A veces las decisiones públicas más cuestionables se toman a puerta cerrada. Por eso son cuestionables pero no cuestionadas. Porque ocurren sin que medien el debate político, el escrutinio público. Así ha ocurrido históricamente con los subsidios a los combustibles, los cuales se deciden de manera inadvertida, por fuera del presupuesto y por dentro del ejecutivo. El proyecto de presupuesto para el año 2007 que presentó el Gobierno a finales de la semana, busca corregir el entuerto histórico y contiene, por primera vez, una mención explícita al valor de los subsidios: 2,9 billones de pesos. En 2006 y 2005, los subsidios a los combustibles alcanzaron los 5 billones de pesos, un valor similar a las transferencias de la Nación para la totalidad del sector salud.
Los subsidios son calculados como la diferencia entre el llamado precio de paridad de importación y el precio real. Los subsidios han crecido de manera sustancial durante los últimos años, como consecuencia del aumento de los precios externos de los combustibles líquidos, el cual ha superado ampliamente el aumento de los precios internos. Quienes se quejan de las alzas permanentes de la gasolina no son conscientes de que las mismas habrían sido mucho mayores de no haber mediado la generosidad pública. Cada vez que los precios internos se rezagan con respecto a los externos, se está privando al fisco de recursos ingentes que podrían tener otros usos. Pero históricamente los subsidios no se han contabilizado como un mayor gasto sino como un menor ingreso corriente. La contabilidad fiscal ha terminado escondiendo la aberración social.

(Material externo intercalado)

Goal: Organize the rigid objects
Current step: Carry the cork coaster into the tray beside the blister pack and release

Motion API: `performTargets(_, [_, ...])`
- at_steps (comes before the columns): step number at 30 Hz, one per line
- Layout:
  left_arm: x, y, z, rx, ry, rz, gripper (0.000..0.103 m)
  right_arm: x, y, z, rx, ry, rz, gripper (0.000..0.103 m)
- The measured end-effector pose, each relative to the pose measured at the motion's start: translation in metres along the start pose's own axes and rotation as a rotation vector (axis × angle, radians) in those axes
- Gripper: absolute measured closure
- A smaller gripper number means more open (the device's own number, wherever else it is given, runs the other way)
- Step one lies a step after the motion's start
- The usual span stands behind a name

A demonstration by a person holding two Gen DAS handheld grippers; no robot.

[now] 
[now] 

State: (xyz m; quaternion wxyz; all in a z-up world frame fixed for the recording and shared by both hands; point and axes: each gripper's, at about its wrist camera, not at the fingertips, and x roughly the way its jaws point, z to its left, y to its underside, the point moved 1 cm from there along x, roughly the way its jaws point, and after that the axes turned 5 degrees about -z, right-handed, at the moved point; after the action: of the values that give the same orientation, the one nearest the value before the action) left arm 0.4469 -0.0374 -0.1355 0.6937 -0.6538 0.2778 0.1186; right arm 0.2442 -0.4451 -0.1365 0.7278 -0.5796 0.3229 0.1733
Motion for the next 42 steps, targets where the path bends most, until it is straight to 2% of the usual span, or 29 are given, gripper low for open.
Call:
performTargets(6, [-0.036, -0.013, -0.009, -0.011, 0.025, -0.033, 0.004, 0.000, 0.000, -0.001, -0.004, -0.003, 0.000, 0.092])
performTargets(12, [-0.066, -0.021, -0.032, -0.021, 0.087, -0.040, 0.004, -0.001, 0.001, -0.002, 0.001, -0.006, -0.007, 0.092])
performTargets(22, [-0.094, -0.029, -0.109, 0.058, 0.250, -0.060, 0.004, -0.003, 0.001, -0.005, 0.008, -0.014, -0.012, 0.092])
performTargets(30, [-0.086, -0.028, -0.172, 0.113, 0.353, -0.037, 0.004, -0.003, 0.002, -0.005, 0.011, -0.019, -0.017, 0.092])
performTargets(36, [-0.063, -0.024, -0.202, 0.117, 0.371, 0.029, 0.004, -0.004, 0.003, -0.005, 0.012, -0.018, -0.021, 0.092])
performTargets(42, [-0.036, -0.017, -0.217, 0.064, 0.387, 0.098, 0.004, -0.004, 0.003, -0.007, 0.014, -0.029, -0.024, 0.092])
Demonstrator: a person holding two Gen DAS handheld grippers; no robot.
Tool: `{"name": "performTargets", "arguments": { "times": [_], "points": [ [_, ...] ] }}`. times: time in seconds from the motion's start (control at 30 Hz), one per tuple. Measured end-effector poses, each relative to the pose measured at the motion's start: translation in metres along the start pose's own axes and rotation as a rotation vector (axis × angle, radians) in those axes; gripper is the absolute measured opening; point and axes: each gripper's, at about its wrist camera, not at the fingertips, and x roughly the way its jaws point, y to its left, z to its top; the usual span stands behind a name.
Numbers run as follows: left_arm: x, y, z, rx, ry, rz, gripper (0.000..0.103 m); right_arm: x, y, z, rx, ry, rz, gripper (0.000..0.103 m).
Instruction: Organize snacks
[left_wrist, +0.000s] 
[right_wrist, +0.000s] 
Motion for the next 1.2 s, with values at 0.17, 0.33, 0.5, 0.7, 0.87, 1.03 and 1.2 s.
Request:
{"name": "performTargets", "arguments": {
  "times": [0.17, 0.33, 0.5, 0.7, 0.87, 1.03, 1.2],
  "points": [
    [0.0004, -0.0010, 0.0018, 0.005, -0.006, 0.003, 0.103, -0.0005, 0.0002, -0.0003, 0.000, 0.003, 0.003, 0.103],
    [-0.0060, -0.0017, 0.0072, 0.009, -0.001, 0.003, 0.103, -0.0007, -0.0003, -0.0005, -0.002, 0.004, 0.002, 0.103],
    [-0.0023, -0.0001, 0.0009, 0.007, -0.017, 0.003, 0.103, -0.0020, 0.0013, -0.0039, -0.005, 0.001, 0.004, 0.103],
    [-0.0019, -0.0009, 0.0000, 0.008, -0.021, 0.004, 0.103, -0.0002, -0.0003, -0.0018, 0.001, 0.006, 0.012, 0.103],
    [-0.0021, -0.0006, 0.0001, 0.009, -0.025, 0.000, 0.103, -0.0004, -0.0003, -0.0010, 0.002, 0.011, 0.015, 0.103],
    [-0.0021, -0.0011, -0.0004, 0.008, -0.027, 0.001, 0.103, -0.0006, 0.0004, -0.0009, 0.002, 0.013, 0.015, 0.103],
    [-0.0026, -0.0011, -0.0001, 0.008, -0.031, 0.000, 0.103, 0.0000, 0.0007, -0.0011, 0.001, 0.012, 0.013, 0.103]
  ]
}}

Pues los subsidios a los combustibles son abrumadoramente regresivos: una muestra paradójica de generosidad pública con los que tienen y pueden. Cabría incluso usar una imagen demagógica (pero no por tal equivocada): no es al reciclador en su zorra sino al ejecutivo en su burbuja a quien el Estado ha decidido, en esta oportunidad, darle una manito. Pero como las contradicciones ideológicas abundan en este país de contrastes, ha sido la izquierda quien ha defendido con más ahínco los subsidios a la gasolina. Para tal efecto, ha utilizado un discurso social similar al usado por el propio Gobierno con el fin de defender los subsidios agrícolas. La retórica populista muchas veces sirve para afianzar los privilegios y consolidar las injusticias.
Cuando el Gobierno hace explícitos los subsidios a los combustibles, inmediatamente invita a una pregunta retórica. ¿Por qué en lugar de insistir en una propuesta políticamente riesgosa y constitucionalmente dudosa como la ampliación de la base del IVA, una propuesta que implica un engorroso mecanismo de devolución que convertirá al Estado en un dispensador de cheques y aumentará la corrupción a tal punto que el Vicepresidente terminará pidiendo puesto en el comité organizador del mundial Brasil-2014, por qué, repito, el Gobierno no decide más bien empezar por el principio y propone la eliminación total de los subsidios a la gasolina en un período de dos o tres años? El trueque es sencillo: se cambia la gasolina por el IVA y hasta sobra plata para suavizar el furioso embate contra las rentas laborales.
Esta propuesta no sólo sería más razonable fiscalmente, sino más responsable globalmente. O para decirlo más directamente: nos pondría más a tono con el mundo. Con la crisis del Medio Oriente, con la voracidad china, con el cambio climático, con el terrorismo global, en fin, con el desajuste del mundo actual, cuya manifestación más evidente son los mayores precios del petróleo. Dejando de lado a las autarquías petroleras, los mayores precios son una realidad mundial que todos (los colombianos incluidos) deberíamos asumir. Así suene grandilocuente (o caricaturesco o ambas cosas a la vez), la eliminación de los subsidios a la gasolina constituye, en últimas, una muestra de responsabilidad y civilización.